CDE rejects Blumar's claim over fishing fractionation law changes

Chile's Council for the Defense of the State (CDE) rejected an indemnity lawsuit by fishing firm Blumar against the state over the Fishing Fractionation Law. The agency dismissed claims of regulatory expropriation of Transferable Fishing Licenses (LTP) and challenged the company's $194 billion damages calculation. This marks the CDE's first court response to similar suits from other fishing companies.

The CDE filed its response in Santiago's 29th Civil Court, where Blumar—linked to the Yaconi-Santa Cruz and Sarquis families—seeks compensation for changes to fishing regulations.

Presided by Ana María Hübner, the agency stated that "Blumar has not been deprived of ownership of Transferable Fishing Licenses (LTP)." It argued the law does not guarantee biological resources but a percentage of variable quotas, with sector fractionation as a separate public policy under 2002's Law No. 19.849.

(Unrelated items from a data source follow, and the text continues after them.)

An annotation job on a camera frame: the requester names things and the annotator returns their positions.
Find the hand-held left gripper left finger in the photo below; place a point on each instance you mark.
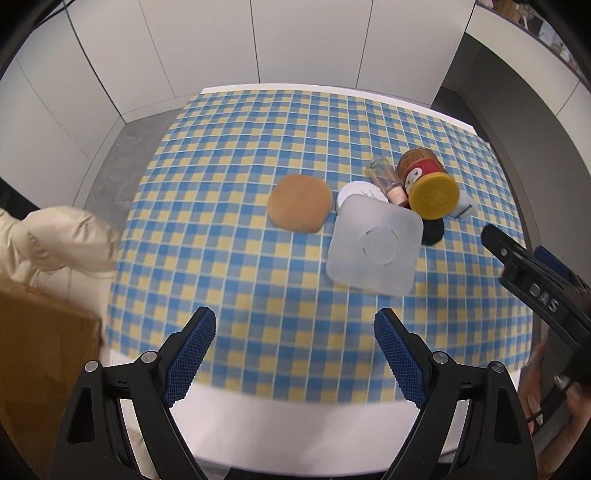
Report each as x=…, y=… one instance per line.
x=191, y=355

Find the translucent square plastic container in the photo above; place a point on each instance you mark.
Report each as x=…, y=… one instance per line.
x=374, y=244

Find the blue yellow checkered tablecloth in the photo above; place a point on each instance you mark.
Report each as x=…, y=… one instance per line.
x=231, y=277

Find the person's right hand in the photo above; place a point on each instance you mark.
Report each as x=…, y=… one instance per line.
x=528, y=392

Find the brown round makeup puff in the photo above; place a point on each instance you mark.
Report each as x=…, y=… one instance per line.
x=300, y=203

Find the white round powder compact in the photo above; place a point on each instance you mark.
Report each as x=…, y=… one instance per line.
x=358, y=191

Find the clear bottle with pink cap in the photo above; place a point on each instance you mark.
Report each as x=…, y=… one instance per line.
x=385, y=177

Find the cream cushioned chair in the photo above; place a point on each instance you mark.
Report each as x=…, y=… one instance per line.
x=55, y=235

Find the black round makeup puff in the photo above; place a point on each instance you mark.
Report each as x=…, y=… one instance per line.
x=433, y=231

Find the brown cardboard box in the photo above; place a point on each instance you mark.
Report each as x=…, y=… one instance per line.
x=41, y=369

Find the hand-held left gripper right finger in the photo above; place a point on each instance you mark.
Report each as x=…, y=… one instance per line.
x=399, y=355

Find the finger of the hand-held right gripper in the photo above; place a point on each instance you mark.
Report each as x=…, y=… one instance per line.
x=505, y=247
x=554, y=263

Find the small white grey bottle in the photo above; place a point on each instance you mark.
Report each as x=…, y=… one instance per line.
x=462, y=206

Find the white tall cabinets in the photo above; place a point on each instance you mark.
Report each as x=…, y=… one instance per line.
x=300, y=41

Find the red jar with yellow lid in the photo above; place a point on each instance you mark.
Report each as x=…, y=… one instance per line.
x=431, y=194

The new law extends fractionation to 2040 without changing license validity; Blumar must renew in 2032 meeting legal requirements. The CDE said Blumar aims to override legislative distribution between industrial and artisanal fishing to boost its market share.

On the claimed $194,431,490,570, the state body said it lacks legal and scientific certainty, ignoring factors like raw material origins, production costs, and investments. The 15% annual quota increase projection from OROP-PS's Annex K is a precautionary stabilizer, not assured growth, amid marine volatility.